This is a brief description of the data security architecture at ThreeTags. If you have questions or concerns, please feel free to post them below.
When a user registers with ThreeTags, he/she creates a username and a password. The password is never transmitted to the server; instead, it is combined with a unique ‘salt’ string and then encrypted in the browser using SHA-1 hashing algorithm. It is this ‘password hash’ that, with the username, is used to identify the user.
User data encryption
Upon successful user authentication, a 256-bit encryption key is created on the client using PBKDF2 key derivation technique. Because ThreeTags server has access only to hashed passwords, and encryption keys are generated using passwords themselves (with unique salts), it is impossible for us to guess user encryption keys.
All user data is then encrypted/decrypted in the browser using AES-256 encryption algorithm, and is transmitted over the Internet and stored on ThreeTags servers in this encrypted state.
This is how a typical request looks like:
Why not just use SSL?
Many web sites use SSL as a mechanism to protect user data. However, this method is supposed to protect only the communication step of the puzzle (and often it is not doing the job well with man-in-the-middle TLS/SSL vulnerabilities); user data is still accessible on the server side to read and interpret. ThreeTags is unique in that even with full access to user data on the server no one can see it unencrypted.
If you really want to use SSL, you can use this URL: https://threetags.appspot.com.
Unfortunately, the most popular web browser, Microsoft Internet Explorer, is also the slowest in aspects that matter most to us. While Firefox and Chrome encrypt/decrypt a 100KB note in 3-10 seconds, depending on your computer configuration and load, Microsoft Internet Explorer can spend several minutes doing the same operation.
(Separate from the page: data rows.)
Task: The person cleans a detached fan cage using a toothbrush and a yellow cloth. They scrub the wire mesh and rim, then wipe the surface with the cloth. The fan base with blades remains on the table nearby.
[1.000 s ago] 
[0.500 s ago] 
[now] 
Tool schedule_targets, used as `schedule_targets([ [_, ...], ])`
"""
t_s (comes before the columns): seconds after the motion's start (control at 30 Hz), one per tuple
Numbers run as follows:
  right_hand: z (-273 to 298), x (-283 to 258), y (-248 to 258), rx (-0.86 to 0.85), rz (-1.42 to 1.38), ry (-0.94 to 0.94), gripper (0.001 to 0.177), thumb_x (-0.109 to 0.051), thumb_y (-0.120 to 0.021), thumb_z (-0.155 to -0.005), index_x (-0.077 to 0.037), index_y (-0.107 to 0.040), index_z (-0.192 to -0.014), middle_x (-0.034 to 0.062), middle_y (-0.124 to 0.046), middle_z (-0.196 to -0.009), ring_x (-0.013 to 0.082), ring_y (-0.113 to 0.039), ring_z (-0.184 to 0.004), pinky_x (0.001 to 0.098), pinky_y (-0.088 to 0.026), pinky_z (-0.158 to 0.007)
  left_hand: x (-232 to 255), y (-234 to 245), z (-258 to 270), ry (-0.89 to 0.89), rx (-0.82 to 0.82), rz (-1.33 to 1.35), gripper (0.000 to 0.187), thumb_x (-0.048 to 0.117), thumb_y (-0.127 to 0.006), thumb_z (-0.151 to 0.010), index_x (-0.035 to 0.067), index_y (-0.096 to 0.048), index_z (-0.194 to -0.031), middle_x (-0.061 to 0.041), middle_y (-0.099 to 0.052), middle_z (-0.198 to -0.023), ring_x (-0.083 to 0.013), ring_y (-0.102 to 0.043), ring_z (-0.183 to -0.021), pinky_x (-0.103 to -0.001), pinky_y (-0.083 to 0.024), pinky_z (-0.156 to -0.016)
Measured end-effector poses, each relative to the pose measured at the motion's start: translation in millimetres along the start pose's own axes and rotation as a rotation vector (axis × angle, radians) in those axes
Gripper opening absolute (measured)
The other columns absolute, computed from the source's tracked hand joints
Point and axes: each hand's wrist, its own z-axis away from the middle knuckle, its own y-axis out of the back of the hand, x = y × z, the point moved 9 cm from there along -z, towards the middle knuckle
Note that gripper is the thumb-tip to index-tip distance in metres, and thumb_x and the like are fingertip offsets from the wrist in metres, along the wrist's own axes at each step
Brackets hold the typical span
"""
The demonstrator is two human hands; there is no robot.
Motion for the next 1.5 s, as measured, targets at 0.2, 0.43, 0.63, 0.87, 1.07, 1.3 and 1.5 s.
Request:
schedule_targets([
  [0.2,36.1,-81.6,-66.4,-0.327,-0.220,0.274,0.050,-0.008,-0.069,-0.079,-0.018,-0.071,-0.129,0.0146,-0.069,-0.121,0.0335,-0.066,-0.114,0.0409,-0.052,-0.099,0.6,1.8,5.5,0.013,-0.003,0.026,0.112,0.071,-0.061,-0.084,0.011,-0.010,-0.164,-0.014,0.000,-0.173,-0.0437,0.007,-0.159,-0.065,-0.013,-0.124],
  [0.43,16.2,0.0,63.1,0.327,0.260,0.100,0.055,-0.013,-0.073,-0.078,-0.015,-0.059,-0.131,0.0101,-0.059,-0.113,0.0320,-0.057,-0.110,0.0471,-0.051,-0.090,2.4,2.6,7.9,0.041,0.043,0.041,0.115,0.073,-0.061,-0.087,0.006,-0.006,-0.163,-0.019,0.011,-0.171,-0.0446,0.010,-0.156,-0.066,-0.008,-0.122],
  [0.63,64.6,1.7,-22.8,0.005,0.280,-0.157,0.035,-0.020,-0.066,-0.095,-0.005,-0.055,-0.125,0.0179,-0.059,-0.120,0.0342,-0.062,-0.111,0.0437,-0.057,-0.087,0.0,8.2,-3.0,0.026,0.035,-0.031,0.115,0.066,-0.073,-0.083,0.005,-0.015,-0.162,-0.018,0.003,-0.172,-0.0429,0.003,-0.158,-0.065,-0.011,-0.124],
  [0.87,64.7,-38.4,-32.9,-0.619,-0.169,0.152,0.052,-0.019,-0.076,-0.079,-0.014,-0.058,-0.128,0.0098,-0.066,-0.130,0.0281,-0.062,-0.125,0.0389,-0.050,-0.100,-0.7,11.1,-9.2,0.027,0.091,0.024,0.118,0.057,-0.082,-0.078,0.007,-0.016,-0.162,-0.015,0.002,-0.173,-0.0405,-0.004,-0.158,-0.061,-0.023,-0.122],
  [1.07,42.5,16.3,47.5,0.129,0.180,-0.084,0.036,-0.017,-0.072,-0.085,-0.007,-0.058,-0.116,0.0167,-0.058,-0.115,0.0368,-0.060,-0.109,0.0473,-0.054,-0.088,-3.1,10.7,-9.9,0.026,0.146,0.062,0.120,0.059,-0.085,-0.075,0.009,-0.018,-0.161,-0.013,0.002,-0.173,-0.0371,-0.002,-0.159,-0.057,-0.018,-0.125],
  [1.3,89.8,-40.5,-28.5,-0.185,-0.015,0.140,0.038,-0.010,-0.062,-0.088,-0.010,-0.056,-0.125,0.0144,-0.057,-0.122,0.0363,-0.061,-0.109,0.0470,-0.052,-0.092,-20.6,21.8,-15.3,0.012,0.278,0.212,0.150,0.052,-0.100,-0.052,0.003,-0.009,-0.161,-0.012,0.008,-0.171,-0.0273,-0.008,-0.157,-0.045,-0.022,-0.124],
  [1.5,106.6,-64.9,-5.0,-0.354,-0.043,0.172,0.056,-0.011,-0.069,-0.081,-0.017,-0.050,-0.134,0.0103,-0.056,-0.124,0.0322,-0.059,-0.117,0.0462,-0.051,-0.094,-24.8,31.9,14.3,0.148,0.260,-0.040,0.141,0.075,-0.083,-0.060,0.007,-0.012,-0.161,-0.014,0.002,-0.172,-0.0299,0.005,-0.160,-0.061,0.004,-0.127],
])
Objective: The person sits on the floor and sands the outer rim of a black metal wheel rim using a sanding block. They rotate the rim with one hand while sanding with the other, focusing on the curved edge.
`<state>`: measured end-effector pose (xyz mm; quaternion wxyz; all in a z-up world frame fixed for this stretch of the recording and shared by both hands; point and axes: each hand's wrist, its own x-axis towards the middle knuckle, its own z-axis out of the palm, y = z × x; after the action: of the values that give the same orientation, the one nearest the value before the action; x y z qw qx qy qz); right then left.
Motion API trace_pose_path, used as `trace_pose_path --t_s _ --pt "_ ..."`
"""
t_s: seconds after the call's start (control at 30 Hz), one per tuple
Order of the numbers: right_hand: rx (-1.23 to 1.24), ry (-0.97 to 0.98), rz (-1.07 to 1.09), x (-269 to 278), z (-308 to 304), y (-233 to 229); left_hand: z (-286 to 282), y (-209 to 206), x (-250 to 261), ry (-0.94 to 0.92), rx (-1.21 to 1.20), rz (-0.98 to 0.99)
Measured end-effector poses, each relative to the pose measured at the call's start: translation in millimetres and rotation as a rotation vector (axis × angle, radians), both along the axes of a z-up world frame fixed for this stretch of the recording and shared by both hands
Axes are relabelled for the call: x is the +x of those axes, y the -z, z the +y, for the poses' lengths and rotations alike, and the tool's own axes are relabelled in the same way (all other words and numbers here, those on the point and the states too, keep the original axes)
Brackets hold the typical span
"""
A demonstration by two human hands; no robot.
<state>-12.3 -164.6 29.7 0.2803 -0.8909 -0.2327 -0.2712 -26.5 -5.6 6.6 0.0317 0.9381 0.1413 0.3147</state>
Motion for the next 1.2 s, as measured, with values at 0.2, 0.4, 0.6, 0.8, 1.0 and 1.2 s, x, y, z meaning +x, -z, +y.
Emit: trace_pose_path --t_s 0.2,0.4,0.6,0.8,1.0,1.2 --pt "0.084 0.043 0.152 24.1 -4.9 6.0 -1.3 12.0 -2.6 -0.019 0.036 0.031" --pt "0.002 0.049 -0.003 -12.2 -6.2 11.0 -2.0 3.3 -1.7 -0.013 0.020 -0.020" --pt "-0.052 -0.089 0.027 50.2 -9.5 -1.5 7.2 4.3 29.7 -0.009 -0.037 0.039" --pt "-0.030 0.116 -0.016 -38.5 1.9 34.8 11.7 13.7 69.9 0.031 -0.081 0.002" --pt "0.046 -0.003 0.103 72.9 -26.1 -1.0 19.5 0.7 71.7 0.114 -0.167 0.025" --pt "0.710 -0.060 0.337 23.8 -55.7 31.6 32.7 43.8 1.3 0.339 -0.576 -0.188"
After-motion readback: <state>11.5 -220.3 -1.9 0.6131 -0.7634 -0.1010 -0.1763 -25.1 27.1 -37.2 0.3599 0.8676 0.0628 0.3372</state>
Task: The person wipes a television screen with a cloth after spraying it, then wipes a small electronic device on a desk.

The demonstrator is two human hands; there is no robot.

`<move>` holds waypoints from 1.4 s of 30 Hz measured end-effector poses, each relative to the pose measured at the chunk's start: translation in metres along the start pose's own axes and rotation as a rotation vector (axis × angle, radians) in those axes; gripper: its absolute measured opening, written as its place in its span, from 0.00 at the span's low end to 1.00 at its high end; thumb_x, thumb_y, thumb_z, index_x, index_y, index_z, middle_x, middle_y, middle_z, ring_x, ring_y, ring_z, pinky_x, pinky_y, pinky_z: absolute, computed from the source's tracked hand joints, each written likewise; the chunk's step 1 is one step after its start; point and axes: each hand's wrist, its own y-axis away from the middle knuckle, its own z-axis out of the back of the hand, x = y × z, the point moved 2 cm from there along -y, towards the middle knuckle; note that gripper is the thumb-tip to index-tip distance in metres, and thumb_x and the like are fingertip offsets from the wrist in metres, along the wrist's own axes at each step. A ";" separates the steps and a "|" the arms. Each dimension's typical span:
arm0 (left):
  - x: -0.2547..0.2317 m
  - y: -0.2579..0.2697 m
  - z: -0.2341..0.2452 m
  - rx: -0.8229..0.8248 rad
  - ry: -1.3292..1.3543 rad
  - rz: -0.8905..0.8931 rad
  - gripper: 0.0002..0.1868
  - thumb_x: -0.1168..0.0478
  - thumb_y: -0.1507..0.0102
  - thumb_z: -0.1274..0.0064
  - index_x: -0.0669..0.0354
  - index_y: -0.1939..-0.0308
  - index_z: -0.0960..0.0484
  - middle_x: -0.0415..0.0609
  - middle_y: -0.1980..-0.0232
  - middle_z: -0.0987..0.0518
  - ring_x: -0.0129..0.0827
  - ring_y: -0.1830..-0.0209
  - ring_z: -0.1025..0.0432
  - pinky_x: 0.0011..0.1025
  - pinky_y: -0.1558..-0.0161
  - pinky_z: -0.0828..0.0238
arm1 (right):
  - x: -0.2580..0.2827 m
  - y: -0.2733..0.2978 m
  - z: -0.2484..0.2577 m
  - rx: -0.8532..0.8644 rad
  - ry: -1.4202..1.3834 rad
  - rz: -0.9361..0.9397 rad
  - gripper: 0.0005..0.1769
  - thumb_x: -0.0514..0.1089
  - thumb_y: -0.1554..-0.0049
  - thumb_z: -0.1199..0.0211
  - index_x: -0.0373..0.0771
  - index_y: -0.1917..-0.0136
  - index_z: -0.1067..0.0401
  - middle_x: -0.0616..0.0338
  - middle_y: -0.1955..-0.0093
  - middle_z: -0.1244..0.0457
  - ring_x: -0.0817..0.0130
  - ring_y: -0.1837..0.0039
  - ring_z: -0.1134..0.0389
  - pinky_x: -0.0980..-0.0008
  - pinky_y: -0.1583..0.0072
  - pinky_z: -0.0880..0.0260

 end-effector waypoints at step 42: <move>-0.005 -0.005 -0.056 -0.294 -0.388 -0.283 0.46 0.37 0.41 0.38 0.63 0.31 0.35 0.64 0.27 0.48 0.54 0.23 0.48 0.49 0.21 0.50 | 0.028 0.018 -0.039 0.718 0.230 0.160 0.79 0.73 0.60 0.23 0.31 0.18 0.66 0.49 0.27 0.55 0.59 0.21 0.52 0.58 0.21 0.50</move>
Thus we recommend Mozilla Firefox or Google Chrome for better user experience.
No information storage/management system is 100% secure. In any online communication, there are four general points of vulnerability: the client computer can be compromised, the server side (web site) can be breached or untrustworthy, and the medium used to transfer data (the Internet) is relatively easy for eavesdroppers to exploit. The fourth vulnerability point in the user him/herself: using pet names as passwords, and writing passwords on post-it notes for everyone to see, are venerable and sad traditions, for example.
ThreeTags is designed to make the communication step and the server side more secure. We also chose to use Google AppEngine as our infrastructure provider, as no other company has more to lose in case of an online security breach.
Security of the client computer is the responsibility of the user.